-- Activity --
Please return all lines from the records below that include the string "whiteboard".

-- Data shown --
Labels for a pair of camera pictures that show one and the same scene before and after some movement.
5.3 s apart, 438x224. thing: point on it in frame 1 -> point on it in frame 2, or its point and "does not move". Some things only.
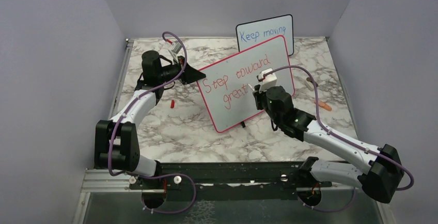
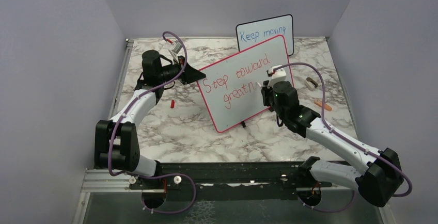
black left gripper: (190, 75) does not move
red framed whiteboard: (224, 89) does not move
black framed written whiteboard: (252, 33) does not move
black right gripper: (259, 95) -> (266, 91)
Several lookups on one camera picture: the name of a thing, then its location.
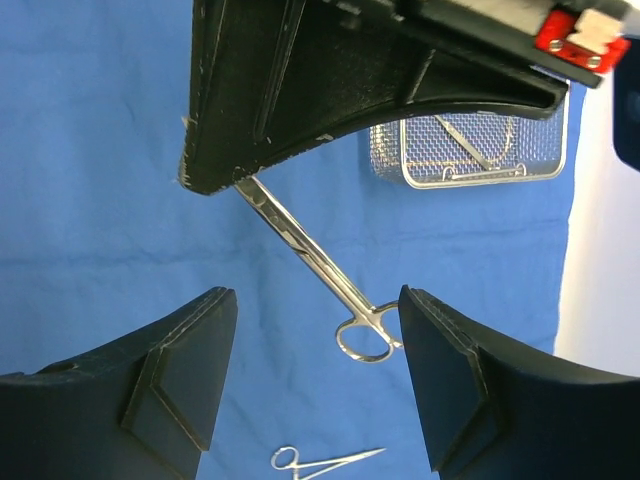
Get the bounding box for steel needle holder forceps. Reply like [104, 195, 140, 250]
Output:
[235, 176, 404, 363]

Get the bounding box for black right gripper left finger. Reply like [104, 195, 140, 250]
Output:
[1, 287, 237, 479]

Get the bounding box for steel hemostat clamp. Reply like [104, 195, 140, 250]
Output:
[270, 445, 386, 480]

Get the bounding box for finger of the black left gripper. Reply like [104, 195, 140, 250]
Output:
[178, 1, 568, 195]

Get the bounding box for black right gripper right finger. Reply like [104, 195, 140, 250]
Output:
[399, 286, 639, 479]

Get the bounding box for blue surgical drape cloth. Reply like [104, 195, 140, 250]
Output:
[1, 1, 574, 479]

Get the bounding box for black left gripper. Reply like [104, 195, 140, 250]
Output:
[329, 1, 639, 88]

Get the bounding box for steel mesh instrument tray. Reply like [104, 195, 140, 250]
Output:
[369, 99, 569, 190]

-- Solution --
red framed whiteboard: (224, 89) does not move
black framed written whiteboard: (252, 33) does not move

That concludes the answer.